-- Exercise --
Set out exactly, line by line, the stretch of data below that begins at the line containing "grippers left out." and ends at the line containing "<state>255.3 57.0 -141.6", with both ends kept.

-- Recorded information --
- - -

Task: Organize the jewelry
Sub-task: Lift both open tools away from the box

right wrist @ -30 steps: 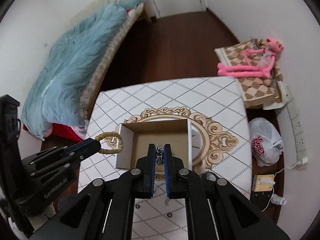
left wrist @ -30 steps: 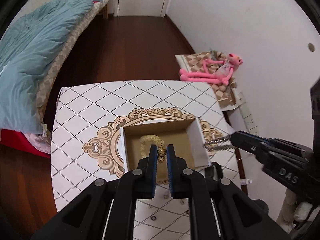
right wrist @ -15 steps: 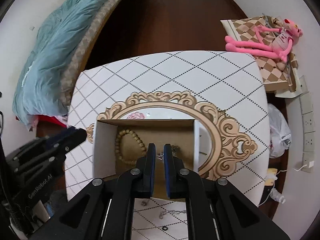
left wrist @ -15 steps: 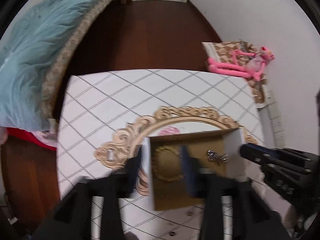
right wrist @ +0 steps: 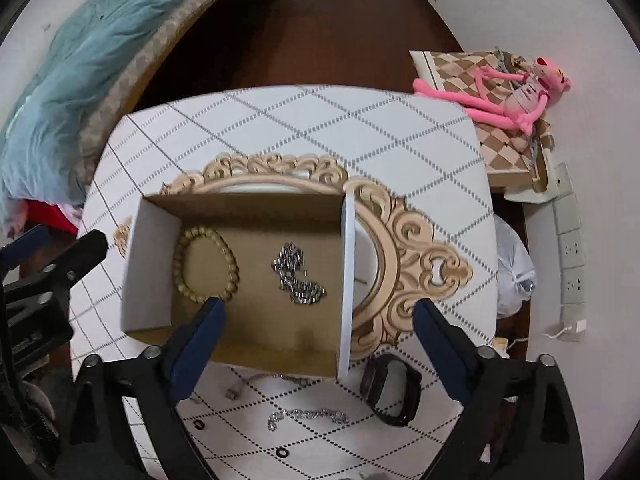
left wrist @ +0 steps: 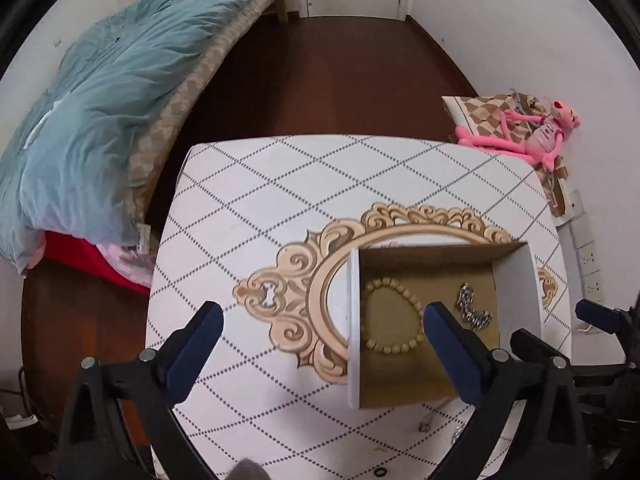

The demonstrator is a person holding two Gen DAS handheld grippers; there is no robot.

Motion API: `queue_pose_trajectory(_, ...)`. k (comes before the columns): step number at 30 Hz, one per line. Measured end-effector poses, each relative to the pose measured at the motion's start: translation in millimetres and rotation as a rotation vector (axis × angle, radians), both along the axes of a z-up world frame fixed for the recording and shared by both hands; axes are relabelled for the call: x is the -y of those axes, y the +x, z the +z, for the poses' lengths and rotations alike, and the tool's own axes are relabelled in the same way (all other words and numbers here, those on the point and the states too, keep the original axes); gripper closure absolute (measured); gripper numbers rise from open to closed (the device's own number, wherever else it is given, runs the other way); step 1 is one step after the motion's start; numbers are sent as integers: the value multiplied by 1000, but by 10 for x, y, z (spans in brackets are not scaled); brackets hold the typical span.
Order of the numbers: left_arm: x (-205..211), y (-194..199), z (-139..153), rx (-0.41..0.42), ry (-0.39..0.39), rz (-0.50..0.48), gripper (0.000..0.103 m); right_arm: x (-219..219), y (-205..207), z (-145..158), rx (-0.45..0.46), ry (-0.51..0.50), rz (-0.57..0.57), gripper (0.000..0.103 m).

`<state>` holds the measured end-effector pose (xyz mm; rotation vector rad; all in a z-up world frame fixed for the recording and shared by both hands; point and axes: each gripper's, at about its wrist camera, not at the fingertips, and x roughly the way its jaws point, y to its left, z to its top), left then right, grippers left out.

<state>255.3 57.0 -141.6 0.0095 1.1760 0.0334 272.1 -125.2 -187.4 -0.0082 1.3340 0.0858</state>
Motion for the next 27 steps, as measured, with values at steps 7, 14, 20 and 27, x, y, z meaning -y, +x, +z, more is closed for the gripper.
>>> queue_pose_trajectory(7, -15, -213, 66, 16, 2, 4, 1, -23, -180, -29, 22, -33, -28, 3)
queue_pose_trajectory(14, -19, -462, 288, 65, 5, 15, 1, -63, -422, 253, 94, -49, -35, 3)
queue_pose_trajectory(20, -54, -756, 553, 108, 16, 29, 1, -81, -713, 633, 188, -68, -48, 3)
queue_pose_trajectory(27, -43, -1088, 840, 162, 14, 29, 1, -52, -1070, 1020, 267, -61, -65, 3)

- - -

-- Task solution --
`<state>` holds the measured end-effector pose (xyz mm; rotation vector rad; all in a z-up world frame fixed for the recording and shared by both hands; point and axes: each gripper's, at about its wrist camera, not at the fingertips, and x roughly the way its jaws point, y to its left, z to its top), left then right, grippers left out.

<state>255.3 57.0 -141.6 0.0095 1.1760 0.0334 272.1 -125.2 -187.4 -0.0082 1.3340 0.0858</state>

This answer is complete as it stands.